260680 Enhancing Thermo-Oxidative Stability of Polymers Using Natural and Synthetic Melanins

Thursday, November 1, 2012: 8:55 AM
Cambria East (Westin )
Kadhiravan Shanmuganathan1, Joon Hee Cho1, Prashanth Iyer1, Steven Baranowitz2 and Christopher J. Ellison3, (1)Department of Chemical Engineering, The University of Texas at Austin, Austin, TX, (2)Epitek Inc, Medford, NJ, (3)McKetta Department of Chemical Engineering, University of Texas at Austin, Austin, TX

Melanins are well known for their intriguing chemical structure and physiological functions including photoprotection, radical scavenging and metal-ion chelation. However, compared to other biopolymers such as cellulose, chitosan or collagen, they have received little attention in exploiting these properties to create technologically relevant composite materials. To this end, we report here on the potential of natural and synthetic melanins as thermal stabilizers for common polymers.

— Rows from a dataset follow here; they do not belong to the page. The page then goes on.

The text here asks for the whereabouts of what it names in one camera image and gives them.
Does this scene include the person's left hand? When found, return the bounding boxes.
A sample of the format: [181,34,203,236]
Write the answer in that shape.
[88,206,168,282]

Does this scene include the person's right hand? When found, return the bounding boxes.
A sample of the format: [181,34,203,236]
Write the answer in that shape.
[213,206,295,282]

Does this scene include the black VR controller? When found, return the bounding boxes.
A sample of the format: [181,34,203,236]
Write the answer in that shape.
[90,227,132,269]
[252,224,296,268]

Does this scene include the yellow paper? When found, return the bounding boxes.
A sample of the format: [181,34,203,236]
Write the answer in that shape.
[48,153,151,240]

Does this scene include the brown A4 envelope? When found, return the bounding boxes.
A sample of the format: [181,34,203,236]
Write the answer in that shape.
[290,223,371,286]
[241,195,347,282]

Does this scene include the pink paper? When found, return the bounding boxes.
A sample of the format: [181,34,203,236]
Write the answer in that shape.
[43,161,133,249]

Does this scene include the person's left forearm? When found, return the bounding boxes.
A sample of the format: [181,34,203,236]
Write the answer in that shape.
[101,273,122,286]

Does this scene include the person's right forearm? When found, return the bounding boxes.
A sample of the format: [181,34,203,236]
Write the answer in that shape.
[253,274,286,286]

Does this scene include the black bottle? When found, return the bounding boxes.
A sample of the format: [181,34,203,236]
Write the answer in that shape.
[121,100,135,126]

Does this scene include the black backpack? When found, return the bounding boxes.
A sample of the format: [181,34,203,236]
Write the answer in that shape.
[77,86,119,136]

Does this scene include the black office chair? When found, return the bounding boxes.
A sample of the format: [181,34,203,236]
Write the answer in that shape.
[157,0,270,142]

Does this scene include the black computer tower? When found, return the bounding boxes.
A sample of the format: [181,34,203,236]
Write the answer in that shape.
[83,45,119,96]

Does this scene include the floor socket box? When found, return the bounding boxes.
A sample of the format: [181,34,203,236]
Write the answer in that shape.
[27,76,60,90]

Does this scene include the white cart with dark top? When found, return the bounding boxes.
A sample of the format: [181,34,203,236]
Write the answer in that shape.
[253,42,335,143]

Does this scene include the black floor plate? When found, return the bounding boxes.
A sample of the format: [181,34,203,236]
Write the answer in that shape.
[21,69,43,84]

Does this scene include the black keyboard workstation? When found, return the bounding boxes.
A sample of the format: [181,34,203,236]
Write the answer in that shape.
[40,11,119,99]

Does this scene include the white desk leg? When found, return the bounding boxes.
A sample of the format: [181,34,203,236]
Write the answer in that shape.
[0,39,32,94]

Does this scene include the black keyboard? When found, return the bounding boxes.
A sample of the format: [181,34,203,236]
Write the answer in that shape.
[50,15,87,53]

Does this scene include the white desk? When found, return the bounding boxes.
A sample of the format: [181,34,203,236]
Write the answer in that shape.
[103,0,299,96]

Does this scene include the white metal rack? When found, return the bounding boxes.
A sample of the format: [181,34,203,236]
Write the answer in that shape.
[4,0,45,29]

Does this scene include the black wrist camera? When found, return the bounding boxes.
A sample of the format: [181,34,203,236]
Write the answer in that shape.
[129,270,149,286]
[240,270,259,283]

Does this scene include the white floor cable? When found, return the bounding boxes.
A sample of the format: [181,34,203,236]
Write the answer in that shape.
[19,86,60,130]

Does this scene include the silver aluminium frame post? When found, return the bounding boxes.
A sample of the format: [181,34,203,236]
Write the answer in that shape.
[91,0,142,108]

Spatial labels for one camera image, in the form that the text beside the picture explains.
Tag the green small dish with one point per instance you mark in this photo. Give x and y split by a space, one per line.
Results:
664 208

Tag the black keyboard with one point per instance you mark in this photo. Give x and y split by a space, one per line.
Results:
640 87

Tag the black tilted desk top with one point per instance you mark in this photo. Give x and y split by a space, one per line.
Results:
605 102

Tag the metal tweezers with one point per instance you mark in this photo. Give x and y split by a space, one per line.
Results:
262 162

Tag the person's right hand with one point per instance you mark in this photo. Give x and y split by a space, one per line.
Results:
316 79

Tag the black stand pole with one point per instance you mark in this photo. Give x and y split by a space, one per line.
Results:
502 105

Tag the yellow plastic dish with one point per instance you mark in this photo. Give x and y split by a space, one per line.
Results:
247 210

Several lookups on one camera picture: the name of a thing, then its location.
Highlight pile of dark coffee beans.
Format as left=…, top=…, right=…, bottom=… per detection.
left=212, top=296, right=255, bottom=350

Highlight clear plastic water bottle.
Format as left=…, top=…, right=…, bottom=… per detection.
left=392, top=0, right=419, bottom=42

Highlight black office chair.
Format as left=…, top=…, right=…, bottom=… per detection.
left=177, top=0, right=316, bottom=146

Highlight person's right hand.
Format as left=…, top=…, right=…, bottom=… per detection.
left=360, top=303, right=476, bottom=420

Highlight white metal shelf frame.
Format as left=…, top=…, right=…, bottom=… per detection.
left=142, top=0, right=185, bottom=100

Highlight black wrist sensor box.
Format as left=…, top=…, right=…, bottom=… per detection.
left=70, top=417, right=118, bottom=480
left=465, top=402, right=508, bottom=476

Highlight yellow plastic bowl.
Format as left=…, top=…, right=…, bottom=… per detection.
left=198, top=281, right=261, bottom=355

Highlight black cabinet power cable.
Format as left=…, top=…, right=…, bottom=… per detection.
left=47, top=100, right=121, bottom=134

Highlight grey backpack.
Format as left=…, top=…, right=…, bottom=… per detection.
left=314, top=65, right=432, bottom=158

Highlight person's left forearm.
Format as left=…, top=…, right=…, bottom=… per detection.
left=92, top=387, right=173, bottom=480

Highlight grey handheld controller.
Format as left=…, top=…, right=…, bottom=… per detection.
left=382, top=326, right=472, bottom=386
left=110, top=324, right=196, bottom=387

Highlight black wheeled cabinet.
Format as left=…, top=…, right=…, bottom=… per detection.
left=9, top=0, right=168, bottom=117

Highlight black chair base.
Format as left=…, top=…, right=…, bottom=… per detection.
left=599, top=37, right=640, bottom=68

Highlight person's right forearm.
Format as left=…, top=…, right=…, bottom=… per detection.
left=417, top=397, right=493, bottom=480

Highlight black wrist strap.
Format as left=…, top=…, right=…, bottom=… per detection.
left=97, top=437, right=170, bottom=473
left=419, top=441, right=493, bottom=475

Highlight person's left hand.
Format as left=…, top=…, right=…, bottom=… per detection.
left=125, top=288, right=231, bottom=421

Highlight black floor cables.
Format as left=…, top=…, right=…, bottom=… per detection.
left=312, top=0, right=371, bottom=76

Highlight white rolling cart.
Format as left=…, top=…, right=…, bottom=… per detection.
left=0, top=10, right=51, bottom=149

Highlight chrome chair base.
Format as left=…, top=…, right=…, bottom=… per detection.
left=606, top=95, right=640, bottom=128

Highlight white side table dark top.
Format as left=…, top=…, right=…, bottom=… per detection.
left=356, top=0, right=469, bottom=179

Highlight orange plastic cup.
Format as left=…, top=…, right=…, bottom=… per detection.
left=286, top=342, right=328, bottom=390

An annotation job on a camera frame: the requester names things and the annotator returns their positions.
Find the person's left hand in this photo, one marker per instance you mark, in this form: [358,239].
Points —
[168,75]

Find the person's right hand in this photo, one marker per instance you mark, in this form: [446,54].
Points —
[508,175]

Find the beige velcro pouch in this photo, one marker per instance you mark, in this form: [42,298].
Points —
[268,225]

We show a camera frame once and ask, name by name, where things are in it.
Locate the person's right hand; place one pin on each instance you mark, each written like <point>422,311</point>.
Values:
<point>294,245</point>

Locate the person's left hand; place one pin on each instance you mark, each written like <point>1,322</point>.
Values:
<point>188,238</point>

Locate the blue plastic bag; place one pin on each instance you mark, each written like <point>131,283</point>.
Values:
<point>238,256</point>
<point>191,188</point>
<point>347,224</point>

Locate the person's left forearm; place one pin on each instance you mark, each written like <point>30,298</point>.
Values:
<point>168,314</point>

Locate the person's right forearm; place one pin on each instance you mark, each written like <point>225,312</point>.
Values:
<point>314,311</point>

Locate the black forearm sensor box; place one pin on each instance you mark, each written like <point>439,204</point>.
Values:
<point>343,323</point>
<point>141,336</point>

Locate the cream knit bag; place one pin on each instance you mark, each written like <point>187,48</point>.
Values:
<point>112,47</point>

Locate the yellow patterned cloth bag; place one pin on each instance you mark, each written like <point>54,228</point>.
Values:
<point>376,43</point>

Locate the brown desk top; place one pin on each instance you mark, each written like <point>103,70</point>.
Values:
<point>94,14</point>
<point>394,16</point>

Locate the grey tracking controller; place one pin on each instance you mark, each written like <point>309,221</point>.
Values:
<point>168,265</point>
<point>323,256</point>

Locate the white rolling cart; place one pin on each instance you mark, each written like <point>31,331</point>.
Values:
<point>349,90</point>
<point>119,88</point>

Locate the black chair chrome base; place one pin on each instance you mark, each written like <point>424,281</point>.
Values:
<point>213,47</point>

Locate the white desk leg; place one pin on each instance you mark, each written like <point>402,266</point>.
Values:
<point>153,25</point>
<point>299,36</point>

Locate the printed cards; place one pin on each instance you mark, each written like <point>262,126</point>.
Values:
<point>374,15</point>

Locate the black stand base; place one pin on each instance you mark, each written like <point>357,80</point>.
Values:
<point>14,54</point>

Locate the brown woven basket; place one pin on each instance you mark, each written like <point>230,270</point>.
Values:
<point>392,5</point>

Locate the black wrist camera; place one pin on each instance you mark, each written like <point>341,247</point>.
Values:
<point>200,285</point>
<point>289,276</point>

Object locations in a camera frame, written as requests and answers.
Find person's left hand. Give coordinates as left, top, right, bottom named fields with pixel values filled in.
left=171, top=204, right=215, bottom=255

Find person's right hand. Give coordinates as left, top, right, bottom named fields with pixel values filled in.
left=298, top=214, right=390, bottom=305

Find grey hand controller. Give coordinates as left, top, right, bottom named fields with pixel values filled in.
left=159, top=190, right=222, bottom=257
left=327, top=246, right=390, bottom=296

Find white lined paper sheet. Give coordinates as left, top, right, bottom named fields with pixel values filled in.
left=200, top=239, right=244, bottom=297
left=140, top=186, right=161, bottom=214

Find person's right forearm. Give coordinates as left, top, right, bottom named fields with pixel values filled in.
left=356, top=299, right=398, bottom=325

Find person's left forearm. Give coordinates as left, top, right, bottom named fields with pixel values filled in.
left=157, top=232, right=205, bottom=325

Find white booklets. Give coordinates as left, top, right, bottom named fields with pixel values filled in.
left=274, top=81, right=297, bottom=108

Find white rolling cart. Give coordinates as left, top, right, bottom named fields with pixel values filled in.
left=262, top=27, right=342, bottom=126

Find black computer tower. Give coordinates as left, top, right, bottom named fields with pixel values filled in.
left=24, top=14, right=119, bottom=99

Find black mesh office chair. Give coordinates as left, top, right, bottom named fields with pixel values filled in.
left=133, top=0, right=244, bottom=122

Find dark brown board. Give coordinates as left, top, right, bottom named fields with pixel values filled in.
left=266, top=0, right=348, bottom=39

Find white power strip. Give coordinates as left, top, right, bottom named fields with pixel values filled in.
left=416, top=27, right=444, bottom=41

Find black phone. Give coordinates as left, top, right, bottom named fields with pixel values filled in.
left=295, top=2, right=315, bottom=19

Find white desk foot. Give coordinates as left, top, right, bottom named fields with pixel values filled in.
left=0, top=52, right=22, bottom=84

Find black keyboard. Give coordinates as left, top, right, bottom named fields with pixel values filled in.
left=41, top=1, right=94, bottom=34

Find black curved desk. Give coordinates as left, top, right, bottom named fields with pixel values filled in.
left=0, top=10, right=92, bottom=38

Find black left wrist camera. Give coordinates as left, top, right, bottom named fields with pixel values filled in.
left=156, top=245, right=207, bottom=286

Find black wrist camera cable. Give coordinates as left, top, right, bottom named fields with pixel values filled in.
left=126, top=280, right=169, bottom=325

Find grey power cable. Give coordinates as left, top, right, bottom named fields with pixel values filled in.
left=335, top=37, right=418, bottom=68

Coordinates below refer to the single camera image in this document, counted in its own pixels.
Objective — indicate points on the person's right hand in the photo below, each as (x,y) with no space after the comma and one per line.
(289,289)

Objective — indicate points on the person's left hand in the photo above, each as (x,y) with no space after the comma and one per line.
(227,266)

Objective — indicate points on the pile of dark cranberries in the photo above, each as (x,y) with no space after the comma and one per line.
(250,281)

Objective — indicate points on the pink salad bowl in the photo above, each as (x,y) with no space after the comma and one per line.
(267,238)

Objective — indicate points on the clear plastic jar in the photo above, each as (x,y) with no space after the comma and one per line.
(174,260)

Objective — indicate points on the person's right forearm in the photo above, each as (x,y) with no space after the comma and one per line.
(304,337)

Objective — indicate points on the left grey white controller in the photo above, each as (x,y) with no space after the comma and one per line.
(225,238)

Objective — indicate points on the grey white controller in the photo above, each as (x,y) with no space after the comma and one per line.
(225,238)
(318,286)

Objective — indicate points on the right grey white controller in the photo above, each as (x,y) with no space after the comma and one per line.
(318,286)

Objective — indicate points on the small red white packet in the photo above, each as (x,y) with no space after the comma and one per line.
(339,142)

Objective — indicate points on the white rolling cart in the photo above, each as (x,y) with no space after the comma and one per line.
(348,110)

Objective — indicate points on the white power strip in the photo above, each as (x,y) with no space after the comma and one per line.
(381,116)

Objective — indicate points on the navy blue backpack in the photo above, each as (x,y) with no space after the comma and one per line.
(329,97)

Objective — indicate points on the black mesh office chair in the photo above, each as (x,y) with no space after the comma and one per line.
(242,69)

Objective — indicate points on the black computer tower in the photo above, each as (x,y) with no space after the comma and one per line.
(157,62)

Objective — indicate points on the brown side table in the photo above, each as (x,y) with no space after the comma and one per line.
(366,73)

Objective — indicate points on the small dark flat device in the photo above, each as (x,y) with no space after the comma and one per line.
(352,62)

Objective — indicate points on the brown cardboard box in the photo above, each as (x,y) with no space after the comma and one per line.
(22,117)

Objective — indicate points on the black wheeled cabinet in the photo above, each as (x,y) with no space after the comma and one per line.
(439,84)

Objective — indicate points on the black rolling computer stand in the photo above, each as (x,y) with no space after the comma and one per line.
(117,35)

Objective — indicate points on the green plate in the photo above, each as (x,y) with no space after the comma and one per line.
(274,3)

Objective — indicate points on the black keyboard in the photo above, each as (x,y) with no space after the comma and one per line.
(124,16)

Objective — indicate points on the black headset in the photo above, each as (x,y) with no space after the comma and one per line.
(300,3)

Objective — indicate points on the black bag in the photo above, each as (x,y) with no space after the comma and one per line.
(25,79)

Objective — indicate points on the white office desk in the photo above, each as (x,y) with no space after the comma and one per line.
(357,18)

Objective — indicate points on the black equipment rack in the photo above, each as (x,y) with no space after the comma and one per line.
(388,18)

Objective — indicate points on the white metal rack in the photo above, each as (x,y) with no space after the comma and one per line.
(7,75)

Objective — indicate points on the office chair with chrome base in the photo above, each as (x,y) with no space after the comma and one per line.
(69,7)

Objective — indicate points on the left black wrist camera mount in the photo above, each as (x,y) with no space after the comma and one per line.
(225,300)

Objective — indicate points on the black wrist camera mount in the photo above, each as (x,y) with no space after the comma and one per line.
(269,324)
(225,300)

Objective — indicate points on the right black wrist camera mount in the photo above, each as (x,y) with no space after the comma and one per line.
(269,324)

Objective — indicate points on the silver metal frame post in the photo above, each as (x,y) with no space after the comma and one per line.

Synthetic melanin-like polymers, synthesized by oxidation of L-3-(3,4-dihydroxyphenyl) alanine (L-Dopa), significantly reduced the radical initiated chain scission behavior of poly(methyl methacrylate) (PMMA) with only 0.5-5 wt% incorporation. As a consequence, the onset decomposition temperature of PMMA was increased by 50-90 °C in both inert and air atmospheres. Parallel studies with natural melanin that was extracted from the ink sac of Sepia officinalis also revealed significant thermal stabilization effects on PMMA and polypropylene at similar loadings. The associated delay in the molecular weight decrease of PMMA and other polymers at elevated temperature could be potentially beneficial for high temperature processing or increasing their upper use temperature in demanding applications. This interesting biopolymer is ubiquitous in nature and easily accessible in large quantities. Since natural and synthetic melanin additives are macromolecules, they are also less likely to leach from the base polymer in the same way that small molecule additives often do.